Lors d’un match de Coupe de Belgique à Saint Nicolas Waas, le délégué local vient dans le vestiaire en donnant les noms de 4 joueurs pour le contrôle anti-dopage. Immédiatement, 2-3 joueurs s’écrient : « Pas moi, pas moi ! ». Stupéfait le Président ordonne de monter tout de suite dans le car sans se laver et de partir. Imaginez la scène. Un quart d’heure après leur départ, le médecin chargé du contrôle demande où sont les joueurs. Mr Allard lui explique que comme c’est en semaine et qu’il y a des joueurs qui sont étudiants ou travaillent le lendemain, ils devaient repartir de suite. Le médecin s’insurge et dresse un rapport… en flamand que José Allard refuse, évidemment, de signer. L’affaire se jugera devant le Tribunal de l’Aile Flamande de l’URBSFA qui ne donnera qu’un blâme au RE Virton. José Allard ne pense pas qu’il y avait des dopés dans son équipe. Probablement quelques fumettes de cannabis en semaine.

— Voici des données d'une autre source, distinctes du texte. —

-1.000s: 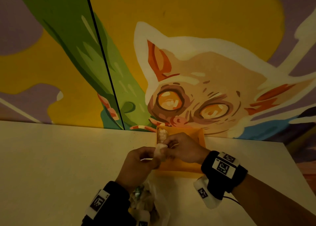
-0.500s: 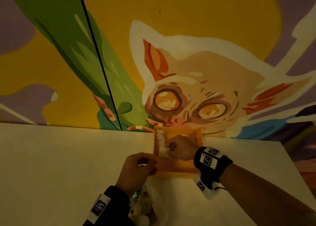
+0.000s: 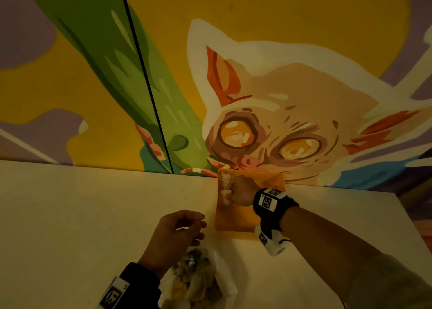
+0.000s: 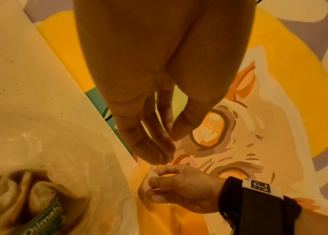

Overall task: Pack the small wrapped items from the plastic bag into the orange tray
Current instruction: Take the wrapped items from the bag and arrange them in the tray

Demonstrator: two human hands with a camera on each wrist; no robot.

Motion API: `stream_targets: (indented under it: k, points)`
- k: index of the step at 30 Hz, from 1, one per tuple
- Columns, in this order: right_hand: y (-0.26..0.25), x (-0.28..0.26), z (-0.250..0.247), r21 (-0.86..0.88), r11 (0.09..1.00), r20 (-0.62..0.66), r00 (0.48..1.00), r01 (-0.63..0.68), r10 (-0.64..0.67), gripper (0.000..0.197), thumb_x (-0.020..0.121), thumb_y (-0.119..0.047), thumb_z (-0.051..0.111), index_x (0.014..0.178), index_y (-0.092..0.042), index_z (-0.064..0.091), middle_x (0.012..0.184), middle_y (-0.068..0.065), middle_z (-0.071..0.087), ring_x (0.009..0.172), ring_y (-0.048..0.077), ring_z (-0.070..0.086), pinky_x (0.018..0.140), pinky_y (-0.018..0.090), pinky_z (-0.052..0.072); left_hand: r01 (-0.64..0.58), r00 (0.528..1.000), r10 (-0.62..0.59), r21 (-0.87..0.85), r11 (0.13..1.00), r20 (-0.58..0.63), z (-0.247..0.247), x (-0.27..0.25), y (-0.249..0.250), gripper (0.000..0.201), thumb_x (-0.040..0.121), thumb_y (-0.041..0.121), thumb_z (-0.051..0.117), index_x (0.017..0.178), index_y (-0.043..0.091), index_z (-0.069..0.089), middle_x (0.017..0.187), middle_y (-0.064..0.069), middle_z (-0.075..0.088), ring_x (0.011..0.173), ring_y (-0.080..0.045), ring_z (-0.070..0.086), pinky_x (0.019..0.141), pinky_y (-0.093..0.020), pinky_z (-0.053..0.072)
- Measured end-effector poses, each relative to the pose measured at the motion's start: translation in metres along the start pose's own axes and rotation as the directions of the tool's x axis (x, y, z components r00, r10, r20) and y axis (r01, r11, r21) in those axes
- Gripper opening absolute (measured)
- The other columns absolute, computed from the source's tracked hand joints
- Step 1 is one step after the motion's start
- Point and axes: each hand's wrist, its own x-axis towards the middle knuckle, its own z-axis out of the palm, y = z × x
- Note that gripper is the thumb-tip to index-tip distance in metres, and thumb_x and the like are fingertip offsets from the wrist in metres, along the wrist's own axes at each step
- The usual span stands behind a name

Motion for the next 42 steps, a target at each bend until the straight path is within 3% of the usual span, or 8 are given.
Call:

On se quitte en souhaitant bon vent au club avec sa structure renouvelée. Mr Allard regrette cependant que les nouvelles règles fiscales vont resserrer la vis au niveau des impôts et de l’ONSS, ce qui risque de tuer les petits clubs. Des avancées au niveau infrastructures seront très difficiles, spécialement pour les terrains d’entraînements et une remontée en D2. Ce n’est pas demain qu’un investisseur remettra 27 millions d’€ en 5 ans comme Mr Becca. Mais je le leur souhaite de tout cœur car il y a toujours eu un club de bon niveau à Virton. Malheureusement, le football est un sport d’argent et sans sponsors généreux, rien n’est possible.